E quel vestito appeso bellissimo, mi chiedo di che colore sia, che forma abbia. Deve essere davvero bello, comunque (o sono dei ricordi a renderlo così bello?), e osservarlo ti riempie un po' il cuore; pensi di starci bene dentro, mentre le giornate si rifanno calde e ti prepari a indossarlo. Ti prepareresti a indossarlo, anzi, e se ne valesse la pena saresti pronta a farti guardare, a donarti a chi in questo momento è distratto da altro. Distrazione a parte, la sensazione è che non ne valga la pena, non per adesso: l'egocentrismo nietzchiano è già irritante di per sé, figuriamoci quando il titolo di superuomo è immeritato. Un pensiero ti trafigge: ché Mishima direbbe, "Va bene la vità, ma dignità anche alla morte". Ci vuole dignità nell'allontanrsi, nello sparire. C'è l'aroma di un libro appena letto, qua dietro, uno di Mishima.
L'aroma però svanisce in fretta: diventi all'improvviso insofferente, non sopporti quei temi e quei pensieri ricorrenti, non sopporti che ancora una volta pervadano i tuoi versi da cima a fondo, il tuo super io si impone e ti ricorda che tu, tu sai essere orgogliosa. Sii emertica, da ora in poi, quantomeno.
Ci riesci solo in parte. Sbuca fuori un Leuconoe, che tu stessa ammetti sia un rimando (a qualcuno), che dice:

"se dici che hai le emicranie,
ti risponde che ha i piedi amputati"

E per quanto mi sforzi, qua è difficile trovare qualcosa (Non che non abbia provato a interpretare: solo che la mia è un'ermeneutica pindarica e sono sicuro d'essere andato troppo fuori strada, ehm). La curiosità è tanta, lo ammetto. È significativo, comunque, che tu scelga una donna e di riflesso quel passo a cui il suo nome è tanto legato. Il suo nome abbraccia quattro elementi: l'amore, le corrispondenze, il carpe diem e quel credere il meno possibile nel domani.
Dicevo, comunque, hai tentato di farti ancora più ermetica, poi sei tornata sui tuoi passi.
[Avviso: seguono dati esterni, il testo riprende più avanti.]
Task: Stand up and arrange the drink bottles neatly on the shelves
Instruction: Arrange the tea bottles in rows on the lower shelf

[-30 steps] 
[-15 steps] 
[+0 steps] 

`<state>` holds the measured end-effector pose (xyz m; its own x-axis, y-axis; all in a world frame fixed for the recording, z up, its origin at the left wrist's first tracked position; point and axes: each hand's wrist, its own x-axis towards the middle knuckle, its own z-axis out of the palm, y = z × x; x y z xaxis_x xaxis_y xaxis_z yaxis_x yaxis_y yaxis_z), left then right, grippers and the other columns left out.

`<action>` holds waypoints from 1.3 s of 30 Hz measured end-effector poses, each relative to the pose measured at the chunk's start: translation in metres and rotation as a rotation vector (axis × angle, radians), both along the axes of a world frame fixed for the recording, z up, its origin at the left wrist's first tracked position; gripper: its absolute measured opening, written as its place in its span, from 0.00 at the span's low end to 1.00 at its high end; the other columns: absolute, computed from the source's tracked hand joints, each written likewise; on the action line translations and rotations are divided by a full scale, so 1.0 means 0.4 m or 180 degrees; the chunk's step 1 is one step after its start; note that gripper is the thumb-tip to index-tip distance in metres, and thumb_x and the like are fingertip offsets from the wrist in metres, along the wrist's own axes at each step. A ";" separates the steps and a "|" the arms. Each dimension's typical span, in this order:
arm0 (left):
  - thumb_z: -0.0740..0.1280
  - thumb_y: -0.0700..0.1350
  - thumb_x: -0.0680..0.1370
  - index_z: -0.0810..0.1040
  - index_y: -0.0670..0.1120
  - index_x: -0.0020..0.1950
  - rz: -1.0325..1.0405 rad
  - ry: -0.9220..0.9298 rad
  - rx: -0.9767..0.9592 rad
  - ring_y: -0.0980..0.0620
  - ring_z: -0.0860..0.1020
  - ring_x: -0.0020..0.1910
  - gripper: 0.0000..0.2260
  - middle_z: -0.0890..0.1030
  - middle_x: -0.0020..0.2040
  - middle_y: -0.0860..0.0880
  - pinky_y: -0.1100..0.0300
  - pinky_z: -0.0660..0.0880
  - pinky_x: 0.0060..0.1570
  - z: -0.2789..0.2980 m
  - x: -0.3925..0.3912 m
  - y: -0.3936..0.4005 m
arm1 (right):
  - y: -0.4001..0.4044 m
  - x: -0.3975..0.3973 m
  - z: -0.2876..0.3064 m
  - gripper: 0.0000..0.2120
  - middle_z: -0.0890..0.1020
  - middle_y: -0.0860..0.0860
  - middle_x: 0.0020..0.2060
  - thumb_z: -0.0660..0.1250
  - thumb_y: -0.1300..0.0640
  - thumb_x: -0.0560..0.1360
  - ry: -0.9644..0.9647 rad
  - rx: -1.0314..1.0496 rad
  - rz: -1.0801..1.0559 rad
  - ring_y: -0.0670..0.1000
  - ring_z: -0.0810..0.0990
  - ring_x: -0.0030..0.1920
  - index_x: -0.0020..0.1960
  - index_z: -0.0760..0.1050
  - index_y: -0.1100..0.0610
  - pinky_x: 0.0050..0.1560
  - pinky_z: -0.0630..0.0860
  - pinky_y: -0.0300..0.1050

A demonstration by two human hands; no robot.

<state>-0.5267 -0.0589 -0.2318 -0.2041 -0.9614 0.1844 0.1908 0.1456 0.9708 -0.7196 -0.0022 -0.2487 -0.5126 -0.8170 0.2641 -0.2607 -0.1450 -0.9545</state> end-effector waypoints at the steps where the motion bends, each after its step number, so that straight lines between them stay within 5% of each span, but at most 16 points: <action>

"ma meglio - e il meglio ossessiona -
di niente, di pomeriggi madidi, sdruciti e ritorti
e
"vado a cena coi colleghi",
beh io mi sto disperando,
per quanto ti importi;"

Ironica e malinconica, diretta e sincera, per una volta (solo tra i versi, forse).
C'è la penultima strofa, infine, in cui io credo che Callimaco si rivolga ancora a te (dipende anche da come la si legge, sei tu che cambi prospettiva con la tua parentesi), esprimendo l'esigenza di non voler spiegare (quello che provi, o di non spiegare a te quello che provano) e di voler capire (quello che provi o quello che provano) e di non voler ferire chi ti vuole bene (e chi ha fiducia in te, e la fiducia ha un prezzo da scontare).
È buffa la chiusa, in cui diventi l'Amleto che deve andare a immergersi nei libri (rigorosamente senza annegare) piuttosto che scrivere poesie.
Non sarà salutare scriverle, ma leggerle è stupendo, se può consolarti.
Complimenti, Maeve, per come esprimi la tua interiorità, per come ti mostri e per come ti nascondi, per come giochi con le parole.